Reproduce only the lines from the line containing "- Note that" to the end of the entries below, including both of those lines.

**Data records**
== == ==

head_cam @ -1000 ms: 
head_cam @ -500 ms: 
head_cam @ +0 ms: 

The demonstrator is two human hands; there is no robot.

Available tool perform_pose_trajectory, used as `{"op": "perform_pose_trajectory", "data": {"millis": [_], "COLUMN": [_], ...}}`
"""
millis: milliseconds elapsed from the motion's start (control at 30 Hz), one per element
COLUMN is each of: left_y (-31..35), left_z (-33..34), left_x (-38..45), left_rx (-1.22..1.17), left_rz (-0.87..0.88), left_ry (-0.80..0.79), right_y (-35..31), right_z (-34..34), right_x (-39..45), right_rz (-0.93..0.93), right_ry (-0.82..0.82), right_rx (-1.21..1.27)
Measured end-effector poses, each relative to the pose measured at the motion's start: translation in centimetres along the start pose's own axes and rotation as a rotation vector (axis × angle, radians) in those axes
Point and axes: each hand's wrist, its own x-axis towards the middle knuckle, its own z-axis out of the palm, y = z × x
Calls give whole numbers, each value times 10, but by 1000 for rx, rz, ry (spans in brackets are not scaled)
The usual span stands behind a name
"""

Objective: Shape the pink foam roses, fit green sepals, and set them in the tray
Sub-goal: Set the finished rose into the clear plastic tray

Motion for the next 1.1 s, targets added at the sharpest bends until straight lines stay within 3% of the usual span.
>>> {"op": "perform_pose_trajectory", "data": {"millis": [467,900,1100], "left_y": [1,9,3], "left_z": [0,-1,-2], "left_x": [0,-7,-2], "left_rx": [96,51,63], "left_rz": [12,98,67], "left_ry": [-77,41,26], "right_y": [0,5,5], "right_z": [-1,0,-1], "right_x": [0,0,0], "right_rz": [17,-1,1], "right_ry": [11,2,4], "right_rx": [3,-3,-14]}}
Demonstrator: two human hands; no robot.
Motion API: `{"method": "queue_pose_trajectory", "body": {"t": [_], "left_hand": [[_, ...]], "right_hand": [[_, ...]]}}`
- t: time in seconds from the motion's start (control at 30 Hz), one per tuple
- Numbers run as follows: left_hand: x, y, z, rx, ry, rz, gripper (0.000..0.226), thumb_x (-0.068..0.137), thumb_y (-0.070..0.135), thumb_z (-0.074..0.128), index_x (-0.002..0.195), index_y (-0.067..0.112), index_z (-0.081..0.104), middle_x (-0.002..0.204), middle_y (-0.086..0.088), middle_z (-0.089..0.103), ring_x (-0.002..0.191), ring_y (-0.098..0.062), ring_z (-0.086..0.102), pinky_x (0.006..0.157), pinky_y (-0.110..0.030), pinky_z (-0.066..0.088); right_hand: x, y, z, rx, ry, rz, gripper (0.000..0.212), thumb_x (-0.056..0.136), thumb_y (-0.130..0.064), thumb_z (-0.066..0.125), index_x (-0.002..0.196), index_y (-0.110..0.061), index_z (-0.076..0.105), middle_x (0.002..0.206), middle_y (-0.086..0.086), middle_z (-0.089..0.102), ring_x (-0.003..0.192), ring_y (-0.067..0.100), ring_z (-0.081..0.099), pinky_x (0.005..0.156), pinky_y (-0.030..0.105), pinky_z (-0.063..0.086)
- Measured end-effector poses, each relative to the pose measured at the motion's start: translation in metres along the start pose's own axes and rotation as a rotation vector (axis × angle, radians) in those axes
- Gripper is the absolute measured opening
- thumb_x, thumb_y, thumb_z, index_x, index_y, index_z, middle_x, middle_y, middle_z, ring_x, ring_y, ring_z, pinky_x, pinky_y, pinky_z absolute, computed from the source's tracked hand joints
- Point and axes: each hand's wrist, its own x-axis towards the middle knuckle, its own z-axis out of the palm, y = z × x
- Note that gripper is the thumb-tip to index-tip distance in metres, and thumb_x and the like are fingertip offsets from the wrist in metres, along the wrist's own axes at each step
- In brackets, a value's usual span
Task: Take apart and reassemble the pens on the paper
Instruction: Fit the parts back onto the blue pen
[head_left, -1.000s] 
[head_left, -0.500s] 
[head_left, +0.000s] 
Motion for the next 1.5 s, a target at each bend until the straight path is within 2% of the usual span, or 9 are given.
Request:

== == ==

**Answer below**
- Note that gripper is the thumb-tip to index-tip distance in metres, and thumb_x and the like are fingertip offsets from the wrist in metres, along the wrist's own axes at each step
- In brackets, a value's usual span
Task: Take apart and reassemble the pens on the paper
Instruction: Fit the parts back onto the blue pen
[head_left, -1.000s] 
[head_left, -0.500s] 
[head_left, +0.000s] 
Motion for the next 1.5 s, a target at each bend until the straight path is within 2% of the usual span, or 9 are given.
Request:

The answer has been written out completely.